Bring together copies of the lines in the data below that contain the word "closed".

[[ Exercise materials, beginning ]]

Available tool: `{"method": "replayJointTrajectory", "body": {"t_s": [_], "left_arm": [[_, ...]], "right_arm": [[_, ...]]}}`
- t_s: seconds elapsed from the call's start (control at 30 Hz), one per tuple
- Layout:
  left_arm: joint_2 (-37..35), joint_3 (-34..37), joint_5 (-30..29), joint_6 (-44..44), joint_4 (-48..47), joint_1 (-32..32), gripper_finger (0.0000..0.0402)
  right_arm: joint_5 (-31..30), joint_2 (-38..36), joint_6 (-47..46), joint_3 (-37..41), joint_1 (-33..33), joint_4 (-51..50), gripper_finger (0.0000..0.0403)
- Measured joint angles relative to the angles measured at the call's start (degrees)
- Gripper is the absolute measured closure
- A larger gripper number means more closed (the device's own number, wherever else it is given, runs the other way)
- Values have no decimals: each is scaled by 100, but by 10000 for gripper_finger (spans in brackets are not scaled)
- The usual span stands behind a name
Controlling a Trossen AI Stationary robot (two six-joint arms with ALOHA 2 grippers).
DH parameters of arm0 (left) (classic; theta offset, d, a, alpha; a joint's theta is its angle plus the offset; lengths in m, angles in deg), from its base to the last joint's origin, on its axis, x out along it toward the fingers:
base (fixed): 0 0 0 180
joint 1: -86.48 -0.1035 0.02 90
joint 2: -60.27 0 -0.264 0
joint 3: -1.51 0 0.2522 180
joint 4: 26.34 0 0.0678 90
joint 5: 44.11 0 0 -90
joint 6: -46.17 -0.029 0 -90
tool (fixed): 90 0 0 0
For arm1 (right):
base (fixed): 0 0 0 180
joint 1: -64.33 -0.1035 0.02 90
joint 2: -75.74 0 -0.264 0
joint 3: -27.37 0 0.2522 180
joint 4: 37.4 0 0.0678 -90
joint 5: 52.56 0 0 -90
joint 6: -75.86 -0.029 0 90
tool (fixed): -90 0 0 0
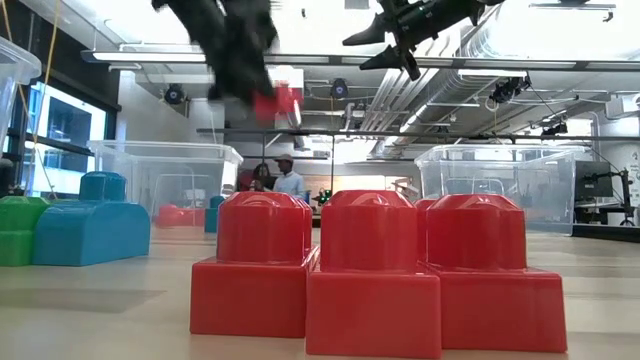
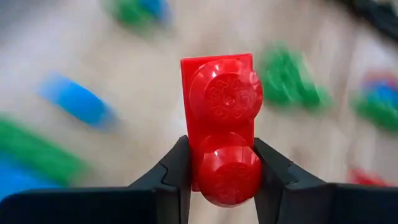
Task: Sort blocks
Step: Put the red game piece into the top left transparent bin
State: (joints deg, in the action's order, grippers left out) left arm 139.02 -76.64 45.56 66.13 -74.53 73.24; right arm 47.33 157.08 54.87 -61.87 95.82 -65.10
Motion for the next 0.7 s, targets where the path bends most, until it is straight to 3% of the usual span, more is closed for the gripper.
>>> {"method": "replayJointTrajectory", "body": {"t_s": [0.13, 0.2, 0.27, 0.4, 0.7], "left_arm": [[-901, -8, -2611, -54, -515, -350, 310], [-1092, -10, -2995, 92, -1147, -860, 310], [-1097, 56, -2814, 317, -1805, -1567, 309], [-876, 324, -1811, 440, -2211, -2681, 304], [-559, 349, -1690, -110, -1738, -3488, 227]], "right_arm": [[3, 0, -313, 0, -2, 78, 231], [4, 0, -477, 0, -5, 157, 231], [2, 0, -600, 0, -42, 257, 231], [12, 0, -809, 0, -203, 611, 231], [14, 0, -1371, 0, -904, 1022, 231]]}}
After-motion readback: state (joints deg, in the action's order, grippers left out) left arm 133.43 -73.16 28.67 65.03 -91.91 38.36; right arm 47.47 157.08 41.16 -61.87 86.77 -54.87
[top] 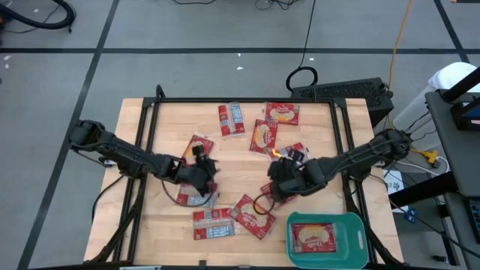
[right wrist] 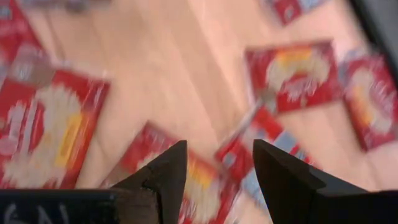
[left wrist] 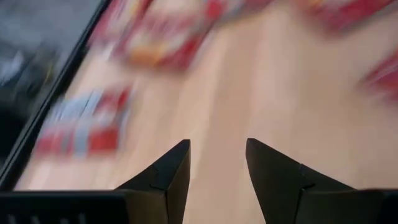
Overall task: Sort popcorn bags into baskets
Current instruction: Put the popcorn bag into the green bin
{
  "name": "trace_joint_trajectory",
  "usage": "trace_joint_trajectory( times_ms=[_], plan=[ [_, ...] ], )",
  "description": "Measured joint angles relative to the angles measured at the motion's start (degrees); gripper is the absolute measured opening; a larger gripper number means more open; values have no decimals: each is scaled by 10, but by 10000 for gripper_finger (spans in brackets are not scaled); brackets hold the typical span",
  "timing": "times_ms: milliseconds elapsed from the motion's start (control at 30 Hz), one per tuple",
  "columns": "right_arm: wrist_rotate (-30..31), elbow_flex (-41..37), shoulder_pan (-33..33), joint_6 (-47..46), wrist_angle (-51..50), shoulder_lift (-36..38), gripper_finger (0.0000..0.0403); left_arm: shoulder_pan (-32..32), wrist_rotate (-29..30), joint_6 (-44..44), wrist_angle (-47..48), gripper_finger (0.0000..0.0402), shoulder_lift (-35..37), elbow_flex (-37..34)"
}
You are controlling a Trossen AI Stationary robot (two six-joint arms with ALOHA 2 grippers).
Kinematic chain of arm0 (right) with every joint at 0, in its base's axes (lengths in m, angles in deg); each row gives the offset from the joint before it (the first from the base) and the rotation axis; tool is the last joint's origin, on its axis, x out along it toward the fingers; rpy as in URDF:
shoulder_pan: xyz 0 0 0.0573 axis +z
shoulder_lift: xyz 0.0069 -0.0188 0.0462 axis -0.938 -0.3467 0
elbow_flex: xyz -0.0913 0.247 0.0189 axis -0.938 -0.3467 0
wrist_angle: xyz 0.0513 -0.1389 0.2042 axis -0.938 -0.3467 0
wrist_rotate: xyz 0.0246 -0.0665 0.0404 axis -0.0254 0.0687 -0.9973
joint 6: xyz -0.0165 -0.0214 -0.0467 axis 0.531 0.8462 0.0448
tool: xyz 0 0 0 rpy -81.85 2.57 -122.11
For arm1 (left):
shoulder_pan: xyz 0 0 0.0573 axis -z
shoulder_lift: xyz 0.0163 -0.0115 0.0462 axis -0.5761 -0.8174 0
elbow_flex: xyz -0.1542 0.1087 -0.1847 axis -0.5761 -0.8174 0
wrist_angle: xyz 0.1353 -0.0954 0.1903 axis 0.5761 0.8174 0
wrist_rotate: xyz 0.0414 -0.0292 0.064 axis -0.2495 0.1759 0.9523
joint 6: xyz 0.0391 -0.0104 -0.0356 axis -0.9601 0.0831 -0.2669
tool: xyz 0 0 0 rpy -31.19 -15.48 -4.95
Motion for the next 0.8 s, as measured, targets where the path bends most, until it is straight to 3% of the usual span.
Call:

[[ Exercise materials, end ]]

### Answer section
- A larger gripper number means more closed (the device's own number, wherever else it is given, runs the other way)
Motion for the next 0.7 s, targets where the path bends most, until it is straight to 3% of the usual span, more is closed for the gripper.

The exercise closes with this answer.